# New tank



## fishnfvr (Dec 9, 2010)

We started our tank 6 weeks ago.... its a 36 gallon tank - added some fish and to date we have HIGH nitrites and HIGH nitrates.... they wont seem to come down! Even after 50% water changes the numbers barely move.... As far as I read it I was sopose to get high ammonia - which we did - then on to high nitritres and then high nitrates... Am I Sopose to have High nitrites AND nitrates at the same time? We have 2 filters on the tank the one that came with the tank set up and a fluval ... Anyways I guess my husband thought that he should change the filter last week on the ONE filter (the one that came with the tank)... (which I think was a mistake) anyways are we stuck in this high nitrites/nitrates now - or are we close to the end... I phoned around to one of the pets stores and he told me I should only be doing a 25% water change per week? And he also said we should be vaccuming the gravel - which we havent really? We thought by doing that it would slow down the process) We have been doing 50% water changes every couple of days.... Anyways if anyone can help us here it would be greatly appreciated... I want to get this cycle over with!


----------



## Mferko (Jun 8, 2010)

your cycle isnt quite complete, dont change the filter! 
pick up a bottle of stability or other beneficial bacteria product from your fish store to speed things up if you want


----------



## fishnfvr (Dec 9, 2010)

We have been using a product called cycle.... but should we be doing so many water changes or just 25% ONCE a week? Are we close to the end here?


----------



## Nicklfire (Apr 21, 2010)

You can keepup with the 50% water changes every few days, it will help. Just make sure you add chlorination to it ,unless you have the water sitting


----------



## fishnfvr (Dec 9, 2010)

So can I ask - is this normal.... the way I read it - especially the way they chart it - it basically looks like the nitrite is sopose to drop AND THEN the nitrates go up.... but my nitrites AND nitrates are high -even with these water changes they dont seem to go down....


----------



## Nicklfire (Apr 21, 2010)

Basically your beneficial bacteria has not caught up yet. The more media you add the more bacteria you can establish. 

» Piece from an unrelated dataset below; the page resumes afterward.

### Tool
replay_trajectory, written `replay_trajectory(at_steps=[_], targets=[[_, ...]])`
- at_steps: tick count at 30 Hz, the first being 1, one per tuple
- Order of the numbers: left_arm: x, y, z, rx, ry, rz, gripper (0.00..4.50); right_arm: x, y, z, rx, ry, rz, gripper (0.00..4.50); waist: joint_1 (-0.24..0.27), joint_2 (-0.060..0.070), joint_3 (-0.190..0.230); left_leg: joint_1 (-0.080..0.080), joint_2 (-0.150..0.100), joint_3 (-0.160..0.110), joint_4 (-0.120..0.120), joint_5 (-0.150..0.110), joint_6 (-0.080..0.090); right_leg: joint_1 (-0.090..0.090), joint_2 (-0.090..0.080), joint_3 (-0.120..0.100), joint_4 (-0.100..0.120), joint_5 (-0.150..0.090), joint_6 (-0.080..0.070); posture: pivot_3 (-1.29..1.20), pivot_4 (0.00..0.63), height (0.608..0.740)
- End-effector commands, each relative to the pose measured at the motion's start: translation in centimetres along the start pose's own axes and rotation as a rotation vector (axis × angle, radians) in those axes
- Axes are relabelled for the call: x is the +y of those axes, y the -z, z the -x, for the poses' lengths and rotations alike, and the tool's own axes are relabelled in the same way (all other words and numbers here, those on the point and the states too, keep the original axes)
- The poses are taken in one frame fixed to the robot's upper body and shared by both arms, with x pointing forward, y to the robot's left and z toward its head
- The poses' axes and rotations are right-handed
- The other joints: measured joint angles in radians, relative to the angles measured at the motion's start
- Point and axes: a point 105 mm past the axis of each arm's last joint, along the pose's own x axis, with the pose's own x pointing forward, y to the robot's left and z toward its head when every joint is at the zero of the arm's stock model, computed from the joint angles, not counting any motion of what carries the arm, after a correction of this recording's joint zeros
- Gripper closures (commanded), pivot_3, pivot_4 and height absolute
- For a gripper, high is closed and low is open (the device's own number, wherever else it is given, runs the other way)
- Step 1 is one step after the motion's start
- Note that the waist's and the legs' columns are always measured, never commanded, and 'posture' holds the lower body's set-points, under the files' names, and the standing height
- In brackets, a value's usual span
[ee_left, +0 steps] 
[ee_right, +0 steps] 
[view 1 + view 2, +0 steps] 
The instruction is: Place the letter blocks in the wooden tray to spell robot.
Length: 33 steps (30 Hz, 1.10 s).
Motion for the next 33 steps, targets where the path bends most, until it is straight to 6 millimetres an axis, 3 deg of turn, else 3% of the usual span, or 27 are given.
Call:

Keep in mind if you were to wash your media/filters with normal tap water, it's going to kill any you might have established.

This is a pretty common mistake for new people to the hobby, cleaning filter by cleaning it ALL. 

When you clean your media you want to clean it in your existing tank water...

what type of filters do you have, when were they last cleaned, what fish do you have..how many etc


----------



## discuspaul (Jul 2, 2010)

In addition to the info above, please be patient, keeping in mind that it takes longer for the nitrifying bacteria that deals with nitrites, to colonize and grow to a sufficient mass to quickly reduce the nitrite levels, which may peak for a longer period than the ammonia. (More so than the bacteria that renders ammonia to nitrites). Your high nitrates level at the same time is a little unusual - perhaps the testing is at question ?
In any event, when the nitrite spike reduces, it can do so very quickly, like overnite.


----------



## fishnfvr (Dec 9, 2010)

> what type of filters do you have, when were they last cleaned, what fish do you have..how many etc


We have a fluval 205 and a aqua 30 (the one that came with the tank) (this is the one we changed - didnt clean, the filter on about 2 1/2 weeks ago) 
We have 2 pearl gouramis, 3 guppies, 2 plecos, 4 panda corys and an angelfish..... which I know I overloaded - should have did alot more reading before I leaped but the guy at the pet store told me it was fine.... all in a 36 gallon tank.... the tank is clear - oh, and I have 5 live plants in the tank....
I would say my nitrites are around 2.0 ppm (really hard to tell the purple is all pretty close in color, and my nitrates are around 20 - 30 ppm - every morning I check the numbers hoping these nitrites will turn over!!!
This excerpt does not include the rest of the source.